#### What you need to do
Please give back the listing below word for word and drop any images.

#### Data for this task

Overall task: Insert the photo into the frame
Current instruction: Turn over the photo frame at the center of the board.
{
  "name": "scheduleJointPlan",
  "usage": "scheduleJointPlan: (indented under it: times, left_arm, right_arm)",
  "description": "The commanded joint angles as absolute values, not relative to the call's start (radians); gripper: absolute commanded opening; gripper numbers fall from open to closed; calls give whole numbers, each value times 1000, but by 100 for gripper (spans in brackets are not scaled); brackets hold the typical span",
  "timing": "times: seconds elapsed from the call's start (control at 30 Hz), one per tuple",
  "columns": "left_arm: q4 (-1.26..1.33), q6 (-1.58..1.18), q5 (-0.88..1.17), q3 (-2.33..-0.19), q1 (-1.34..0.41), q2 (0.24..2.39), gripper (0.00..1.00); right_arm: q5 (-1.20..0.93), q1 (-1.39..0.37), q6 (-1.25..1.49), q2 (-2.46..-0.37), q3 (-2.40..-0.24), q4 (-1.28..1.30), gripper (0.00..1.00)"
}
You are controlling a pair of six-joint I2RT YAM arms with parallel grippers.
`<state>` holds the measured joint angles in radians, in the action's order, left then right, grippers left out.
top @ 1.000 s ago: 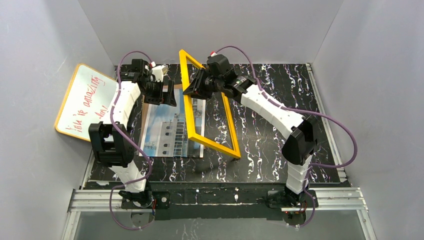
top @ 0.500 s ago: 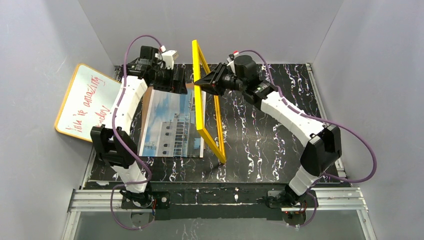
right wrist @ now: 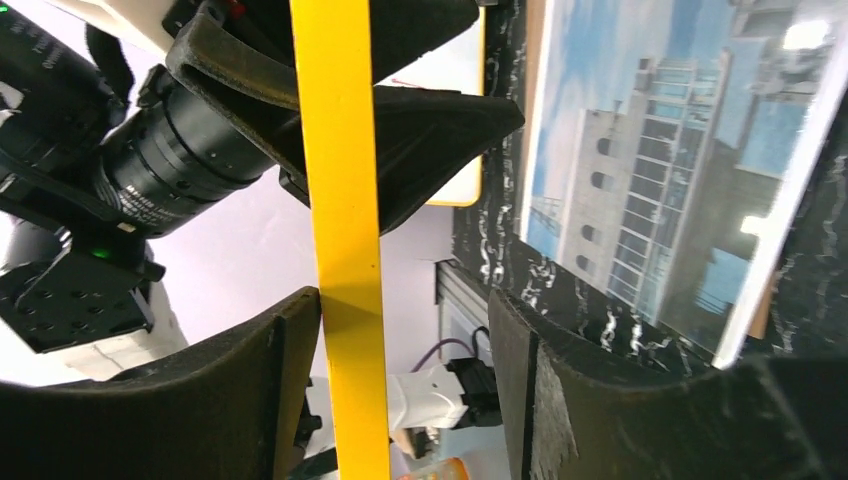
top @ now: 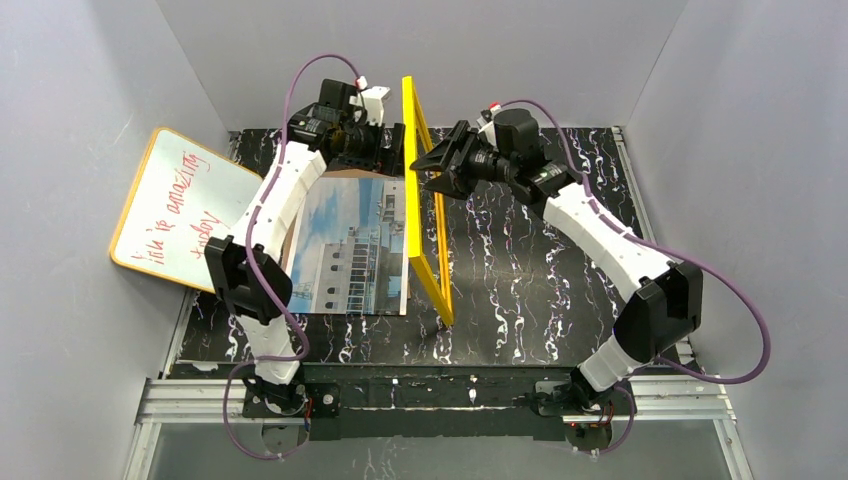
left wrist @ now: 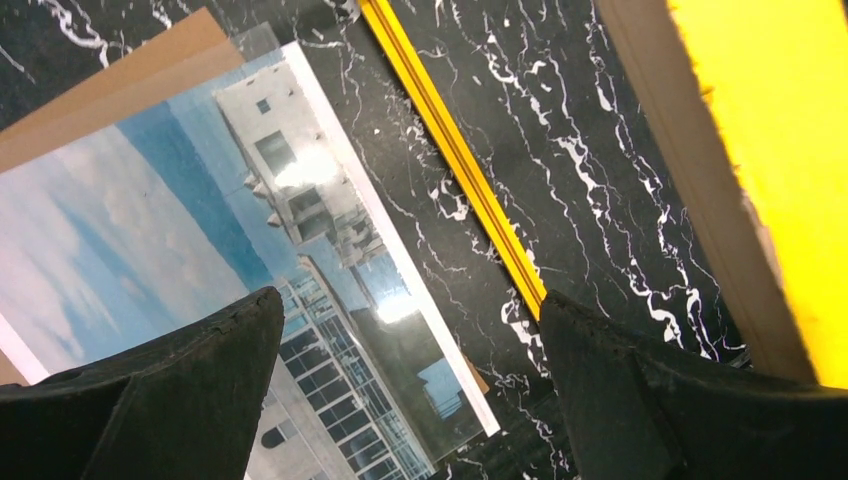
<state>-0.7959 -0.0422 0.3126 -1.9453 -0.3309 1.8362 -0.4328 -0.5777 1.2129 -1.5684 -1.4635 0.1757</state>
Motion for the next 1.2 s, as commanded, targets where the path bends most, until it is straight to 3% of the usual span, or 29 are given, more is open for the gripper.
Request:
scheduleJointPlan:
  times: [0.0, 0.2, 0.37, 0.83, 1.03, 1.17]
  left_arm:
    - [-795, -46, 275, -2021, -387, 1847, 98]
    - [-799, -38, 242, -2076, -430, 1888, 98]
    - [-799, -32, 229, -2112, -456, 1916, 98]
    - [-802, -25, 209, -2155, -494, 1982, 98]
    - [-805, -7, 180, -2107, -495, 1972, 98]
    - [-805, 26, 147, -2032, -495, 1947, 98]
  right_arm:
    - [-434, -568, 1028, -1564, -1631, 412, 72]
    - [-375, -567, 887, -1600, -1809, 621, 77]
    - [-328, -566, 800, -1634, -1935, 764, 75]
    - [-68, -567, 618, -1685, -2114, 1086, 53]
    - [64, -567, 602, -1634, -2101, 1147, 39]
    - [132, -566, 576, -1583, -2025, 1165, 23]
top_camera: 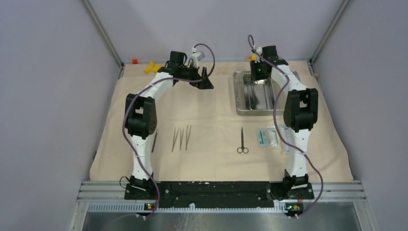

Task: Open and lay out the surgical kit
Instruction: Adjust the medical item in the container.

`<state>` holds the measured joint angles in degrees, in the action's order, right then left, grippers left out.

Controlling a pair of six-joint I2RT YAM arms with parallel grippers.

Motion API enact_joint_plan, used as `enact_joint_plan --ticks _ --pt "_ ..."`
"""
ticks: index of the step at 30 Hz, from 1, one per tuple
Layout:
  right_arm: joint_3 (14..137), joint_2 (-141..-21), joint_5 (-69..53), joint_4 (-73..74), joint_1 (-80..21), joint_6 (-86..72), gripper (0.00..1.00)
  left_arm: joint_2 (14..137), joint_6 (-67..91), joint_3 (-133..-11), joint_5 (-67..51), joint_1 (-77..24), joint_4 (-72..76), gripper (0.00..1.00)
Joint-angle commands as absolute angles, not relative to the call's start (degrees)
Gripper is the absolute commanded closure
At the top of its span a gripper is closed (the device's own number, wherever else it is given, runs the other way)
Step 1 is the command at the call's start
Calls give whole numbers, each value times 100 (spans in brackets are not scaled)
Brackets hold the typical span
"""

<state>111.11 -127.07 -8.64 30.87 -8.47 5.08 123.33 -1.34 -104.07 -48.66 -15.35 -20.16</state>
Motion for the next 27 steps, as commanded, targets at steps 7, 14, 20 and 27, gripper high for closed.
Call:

#### Output for this task
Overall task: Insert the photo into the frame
Current instruction: Turn over the photo frame at the center of the board.
{
  "name": "scheduleJointPlan",
  "usage": "scheduleJointPlan: (indented under it: times, left_arm, right_arm)",
  "description": "The commanded joint angles as absolute values, not relative to the call's start (radians); gripper: absolute commanded opening; gripper numbers fall from open to closed; calls give whole numbers, each value times 1000, but by 100 for gripper (spans in brackets are not scaled); brackets hold the typical span",
  "timing": "times: seconds elapsed from the call's start (control at 30 Hz), one per tuple",
  "columns": "left_arm: q4 (-1.26..1.33), q6 (-1.58..1.18), q5 (-0.88..1.17), q3 (-2.33..-0.19), q1 (-1.34..0.41), q2 (0.24..2.39), gripper (0.00..1.00); right_arm: q5 (-1.20..0.93), q1 (-1.39..0.37), q6 (-1.25..1.49), q2 (-2.46..-0.37), q3 (-2.40..-0.24), q4 (-1.28..1.30), gripper (0.00..1.00)"
}
You are controlling a pair of six-joint I2RT YAM arms with parallel grippers.
`<state>` holds the measured joint angles in radians, in the action's order, left then right, grippers left out.
top @ 1.000 s ago: 
top @ 0.500 s ago: 
right wrist @ now: 
top @ now: 
left wrist @ now: 
<state>-0.7959 -0.0422 0.3126 -1.9453 -0.3309 1.8362 -0.4328 -0.5777 1.2129 -1.5684 -1.4635 0.1757</state>
Motion for the next 1.2 s, as commanded, targets where the path bends most, until it is straight to 3% of the usual span, or 29 are given, more is open for the gripper.
Request:
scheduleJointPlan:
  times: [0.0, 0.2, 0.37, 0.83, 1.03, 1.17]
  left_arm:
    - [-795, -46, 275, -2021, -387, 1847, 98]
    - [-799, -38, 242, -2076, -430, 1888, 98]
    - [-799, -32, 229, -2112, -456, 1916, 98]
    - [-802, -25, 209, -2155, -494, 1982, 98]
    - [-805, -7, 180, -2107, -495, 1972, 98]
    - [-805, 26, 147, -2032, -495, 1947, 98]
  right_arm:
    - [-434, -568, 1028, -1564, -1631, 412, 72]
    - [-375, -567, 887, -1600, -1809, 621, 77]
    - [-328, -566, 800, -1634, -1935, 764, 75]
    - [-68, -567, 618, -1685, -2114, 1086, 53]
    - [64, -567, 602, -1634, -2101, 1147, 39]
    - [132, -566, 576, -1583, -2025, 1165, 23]
top_camera: 

Task: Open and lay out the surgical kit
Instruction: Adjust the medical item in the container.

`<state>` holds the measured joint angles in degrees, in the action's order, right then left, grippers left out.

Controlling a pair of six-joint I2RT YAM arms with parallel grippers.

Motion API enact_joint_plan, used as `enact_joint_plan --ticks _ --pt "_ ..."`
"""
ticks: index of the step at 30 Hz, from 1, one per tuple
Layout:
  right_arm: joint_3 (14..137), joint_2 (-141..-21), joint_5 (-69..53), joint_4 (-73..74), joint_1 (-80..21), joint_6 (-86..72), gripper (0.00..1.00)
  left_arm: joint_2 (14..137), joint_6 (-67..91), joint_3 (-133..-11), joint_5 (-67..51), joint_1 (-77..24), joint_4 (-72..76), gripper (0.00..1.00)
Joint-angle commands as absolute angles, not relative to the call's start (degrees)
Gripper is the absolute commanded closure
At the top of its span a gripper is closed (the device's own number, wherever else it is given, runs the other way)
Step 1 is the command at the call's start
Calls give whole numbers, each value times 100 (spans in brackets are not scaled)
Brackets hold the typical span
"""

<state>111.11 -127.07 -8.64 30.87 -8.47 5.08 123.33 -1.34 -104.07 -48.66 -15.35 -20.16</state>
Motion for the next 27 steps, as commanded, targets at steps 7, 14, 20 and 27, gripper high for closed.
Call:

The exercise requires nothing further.